Problem details:
Output the listing exactly, without its pictures.
- Opening Delimiter -
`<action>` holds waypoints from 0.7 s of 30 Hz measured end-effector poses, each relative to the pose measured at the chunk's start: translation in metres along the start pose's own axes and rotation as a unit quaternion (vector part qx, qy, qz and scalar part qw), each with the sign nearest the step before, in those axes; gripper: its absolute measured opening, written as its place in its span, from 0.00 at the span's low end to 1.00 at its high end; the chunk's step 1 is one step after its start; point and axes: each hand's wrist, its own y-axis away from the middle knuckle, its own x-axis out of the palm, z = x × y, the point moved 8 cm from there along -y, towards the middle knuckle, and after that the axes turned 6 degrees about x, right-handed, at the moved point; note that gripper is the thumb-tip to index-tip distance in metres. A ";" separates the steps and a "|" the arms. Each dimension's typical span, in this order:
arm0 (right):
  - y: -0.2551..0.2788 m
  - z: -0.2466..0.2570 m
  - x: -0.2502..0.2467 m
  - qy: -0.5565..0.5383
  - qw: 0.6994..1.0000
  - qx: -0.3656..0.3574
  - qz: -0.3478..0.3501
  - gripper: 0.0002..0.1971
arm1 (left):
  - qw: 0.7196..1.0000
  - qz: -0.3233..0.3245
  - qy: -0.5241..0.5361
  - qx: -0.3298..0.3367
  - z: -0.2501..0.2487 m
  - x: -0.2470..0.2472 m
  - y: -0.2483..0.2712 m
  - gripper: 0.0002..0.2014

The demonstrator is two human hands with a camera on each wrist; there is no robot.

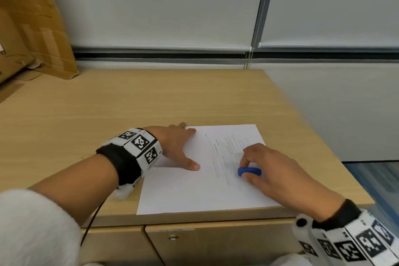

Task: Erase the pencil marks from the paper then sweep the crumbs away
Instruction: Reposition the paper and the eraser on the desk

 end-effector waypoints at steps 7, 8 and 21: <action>-0.058 0.046 -0.035 0.103 0.991 -0.083 0.029 0.06 | 1.000 -0.007 0.005 -0.011 0.004 0.001 -0.008 0.61; -0.072 0.050 -0.030 0.101 0.990 -0.091 0.041 0.07 | 1.000 -0.006 0.007 -0.012 0.004 0.000 -0.008 0.61; -0.145 0.066 0.019 0.113 0.969 -0.155 0.156 0.06 | 1.000 -0.017 0.024 0.007 -0.001 -0.002 -0.004 0.58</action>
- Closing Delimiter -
Response area:
`<action>` holds waypoints from 0.7 s of 30 Hz measured end-effector poses, each relative to the pose measured at the chunk's start: translation in metres along the start pose's own axes and rotation as a unit quaternion (vector part qx, qy, qz and scalar part qw), each with the sign nearest the step before, in those axes; gripper: its absolute measured opening, written as its place in its span, from 0.00 at the span's low end to 1.00 at its high end; the chunk's step 1 is one step after its start; point and axes: each hand's wrist, its own y-axis away from the middle knuckle, its own x-axis out of the palm, z = x × y, the point moved 8 cm from there along -y, towards the middle knuckle, and after that the axes turned 6 degrees about x, right-handed, at the moved point; note that gripper is the thumb-tip to index-tip distance in metres. A ";" separates the steps and a "|" the arms. Each dimension's typical span, in this order:
arm0 (right):
  - y: -0.2551..0.2788 m
  - z: -0.2466..0.2570 m
  - x: -0.2502..0.2467 m
  - qy: -0.5565..0.5383
  - qw: 0.6994..1.0000
  - qx: -0.3656..0.3574
  - qz: -0.3478..0.3501
  - gripper: 0.0002..0.1971
arm1 (left):
  - qw: 0.7196..1.0000
  - qz: -0.3233..0.3245
  - qy: -0.5241..0.5361
  - qx: -0.3298..0.3367
  - z: -0.2501..0.2487 m
  - x: -0.2470..0.2472 m
  - y: -0.2483..0.2712 m
  - gripper: 0.0002..0.2014

The demonstrator is two human hands with a camera on each wrist; there is no robot.


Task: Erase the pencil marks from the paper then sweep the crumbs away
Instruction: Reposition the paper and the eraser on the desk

 end-effector waypoints at steps 7, 8 and 21: <action>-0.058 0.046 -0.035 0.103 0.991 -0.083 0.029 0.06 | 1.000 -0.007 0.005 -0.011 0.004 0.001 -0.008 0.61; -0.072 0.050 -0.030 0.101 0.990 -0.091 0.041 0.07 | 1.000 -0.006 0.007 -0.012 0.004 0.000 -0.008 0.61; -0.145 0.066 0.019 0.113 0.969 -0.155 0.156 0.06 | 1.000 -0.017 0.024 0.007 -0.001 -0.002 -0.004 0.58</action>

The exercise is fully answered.